-- INSTRUCTIONS TO FOLLOW --
Each line below with the string "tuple" should be copied.

-- Records contained in a dataset --
--------------------

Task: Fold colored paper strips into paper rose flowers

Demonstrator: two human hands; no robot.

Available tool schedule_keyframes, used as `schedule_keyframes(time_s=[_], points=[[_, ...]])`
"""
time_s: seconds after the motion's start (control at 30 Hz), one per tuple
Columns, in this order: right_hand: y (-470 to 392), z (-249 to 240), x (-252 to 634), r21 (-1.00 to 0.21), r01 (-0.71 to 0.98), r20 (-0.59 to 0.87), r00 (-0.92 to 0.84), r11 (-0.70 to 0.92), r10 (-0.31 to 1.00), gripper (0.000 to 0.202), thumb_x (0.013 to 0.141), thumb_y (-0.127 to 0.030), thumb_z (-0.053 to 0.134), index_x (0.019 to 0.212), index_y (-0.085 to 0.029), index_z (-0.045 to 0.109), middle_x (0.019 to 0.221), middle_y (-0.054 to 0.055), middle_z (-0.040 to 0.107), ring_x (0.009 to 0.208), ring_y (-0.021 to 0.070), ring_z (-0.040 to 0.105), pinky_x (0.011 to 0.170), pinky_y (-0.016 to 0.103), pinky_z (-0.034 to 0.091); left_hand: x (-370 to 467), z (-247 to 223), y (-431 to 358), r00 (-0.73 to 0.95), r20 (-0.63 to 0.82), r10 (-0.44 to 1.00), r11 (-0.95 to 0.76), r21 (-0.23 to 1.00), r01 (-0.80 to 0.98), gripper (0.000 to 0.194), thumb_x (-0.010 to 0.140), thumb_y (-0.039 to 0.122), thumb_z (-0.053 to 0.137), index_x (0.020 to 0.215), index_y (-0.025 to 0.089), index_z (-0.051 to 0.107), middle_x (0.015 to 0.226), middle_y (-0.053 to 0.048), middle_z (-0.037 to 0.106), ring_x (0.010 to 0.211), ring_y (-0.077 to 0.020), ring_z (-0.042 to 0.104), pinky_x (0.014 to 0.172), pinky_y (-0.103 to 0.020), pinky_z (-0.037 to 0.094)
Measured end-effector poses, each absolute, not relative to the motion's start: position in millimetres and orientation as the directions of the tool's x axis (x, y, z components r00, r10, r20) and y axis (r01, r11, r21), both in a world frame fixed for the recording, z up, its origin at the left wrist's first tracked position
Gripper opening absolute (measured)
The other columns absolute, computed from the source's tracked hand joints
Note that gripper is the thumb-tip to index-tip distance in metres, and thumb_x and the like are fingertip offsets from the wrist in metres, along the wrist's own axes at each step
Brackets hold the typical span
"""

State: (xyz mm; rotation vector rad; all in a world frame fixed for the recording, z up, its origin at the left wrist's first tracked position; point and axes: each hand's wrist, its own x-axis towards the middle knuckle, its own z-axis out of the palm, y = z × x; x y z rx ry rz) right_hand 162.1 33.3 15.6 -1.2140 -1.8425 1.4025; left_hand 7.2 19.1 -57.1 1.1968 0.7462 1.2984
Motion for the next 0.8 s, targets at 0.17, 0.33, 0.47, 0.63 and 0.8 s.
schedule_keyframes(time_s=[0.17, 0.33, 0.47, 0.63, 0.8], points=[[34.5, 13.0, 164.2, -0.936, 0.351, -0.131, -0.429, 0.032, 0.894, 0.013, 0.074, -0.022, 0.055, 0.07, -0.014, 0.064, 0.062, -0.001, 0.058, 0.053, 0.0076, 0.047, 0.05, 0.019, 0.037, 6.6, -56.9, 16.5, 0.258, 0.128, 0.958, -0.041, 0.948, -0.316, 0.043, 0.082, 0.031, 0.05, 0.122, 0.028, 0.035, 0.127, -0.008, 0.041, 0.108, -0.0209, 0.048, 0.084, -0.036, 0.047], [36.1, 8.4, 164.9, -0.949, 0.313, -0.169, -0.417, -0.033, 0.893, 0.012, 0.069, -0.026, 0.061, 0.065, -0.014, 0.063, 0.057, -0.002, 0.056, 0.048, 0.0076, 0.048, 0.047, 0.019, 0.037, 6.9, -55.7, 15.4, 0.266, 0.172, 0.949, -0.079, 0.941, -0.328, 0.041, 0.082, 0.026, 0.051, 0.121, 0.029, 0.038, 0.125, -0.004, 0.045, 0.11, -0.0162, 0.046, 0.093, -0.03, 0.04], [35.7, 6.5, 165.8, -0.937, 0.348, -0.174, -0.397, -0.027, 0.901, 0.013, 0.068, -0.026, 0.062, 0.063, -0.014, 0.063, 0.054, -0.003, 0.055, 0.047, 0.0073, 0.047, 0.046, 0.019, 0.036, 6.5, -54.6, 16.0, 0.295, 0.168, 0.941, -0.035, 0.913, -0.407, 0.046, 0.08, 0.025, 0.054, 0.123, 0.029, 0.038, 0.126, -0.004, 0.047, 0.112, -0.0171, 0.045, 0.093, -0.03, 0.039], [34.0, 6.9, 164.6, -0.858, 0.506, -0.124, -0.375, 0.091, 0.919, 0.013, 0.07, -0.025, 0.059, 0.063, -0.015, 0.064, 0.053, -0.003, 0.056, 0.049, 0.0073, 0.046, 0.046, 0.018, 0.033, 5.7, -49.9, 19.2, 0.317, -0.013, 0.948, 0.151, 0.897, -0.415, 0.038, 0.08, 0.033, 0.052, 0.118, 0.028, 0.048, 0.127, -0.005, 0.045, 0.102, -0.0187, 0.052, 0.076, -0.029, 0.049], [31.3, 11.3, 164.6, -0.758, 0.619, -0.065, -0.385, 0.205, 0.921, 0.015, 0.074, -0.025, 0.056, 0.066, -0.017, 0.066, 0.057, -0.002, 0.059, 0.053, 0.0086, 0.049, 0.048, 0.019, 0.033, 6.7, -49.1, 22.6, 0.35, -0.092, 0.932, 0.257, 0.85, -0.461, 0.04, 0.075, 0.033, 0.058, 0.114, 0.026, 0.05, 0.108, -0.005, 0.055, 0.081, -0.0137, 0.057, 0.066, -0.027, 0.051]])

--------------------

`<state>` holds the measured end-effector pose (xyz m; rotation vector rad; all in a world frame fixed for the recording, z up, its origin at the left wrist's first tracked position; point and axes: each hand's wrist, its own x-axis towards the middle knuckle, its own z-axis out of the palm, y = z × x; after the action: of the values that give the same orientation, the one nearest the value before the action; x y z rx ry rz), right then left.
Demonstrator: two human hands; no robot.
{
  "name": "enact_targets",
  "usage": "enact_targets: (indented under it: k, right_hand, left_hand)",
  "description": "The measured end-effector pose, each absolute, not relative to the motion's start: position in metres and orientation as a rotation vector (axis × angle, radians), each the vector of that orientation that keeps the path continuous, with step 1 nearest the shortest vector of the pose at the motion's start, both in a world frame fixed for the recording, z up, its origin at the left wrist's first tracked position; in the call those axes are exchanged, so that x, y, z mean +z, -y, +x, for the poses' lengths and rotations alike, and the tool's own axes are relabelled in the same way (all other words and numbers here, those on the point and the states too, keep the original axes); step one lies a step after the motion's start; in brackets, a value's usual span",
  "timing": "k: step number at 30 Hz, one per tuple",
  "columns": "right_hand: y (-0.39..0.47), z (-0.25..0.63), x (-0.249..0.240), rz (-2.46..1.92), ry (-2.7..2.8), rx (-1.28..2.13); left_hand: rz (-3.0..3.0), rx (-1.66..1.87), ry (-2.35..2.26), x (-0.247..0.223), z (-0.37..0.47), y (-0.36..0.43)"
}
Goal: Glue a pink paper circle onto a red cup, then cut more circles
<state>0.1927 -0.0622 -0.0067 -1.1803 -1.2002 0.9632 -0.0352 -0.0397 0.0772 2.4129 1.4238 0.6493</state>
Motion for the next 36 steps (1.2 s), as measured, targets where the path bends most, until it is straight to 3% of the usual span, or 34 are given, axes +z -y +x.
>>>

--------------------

-- COMPLETED EXERCISE --
time_s: seconds after the motion's start (control at 30 Hz), one per tuple
  "timing": "k: step number at 30 Hz, one per tuple",

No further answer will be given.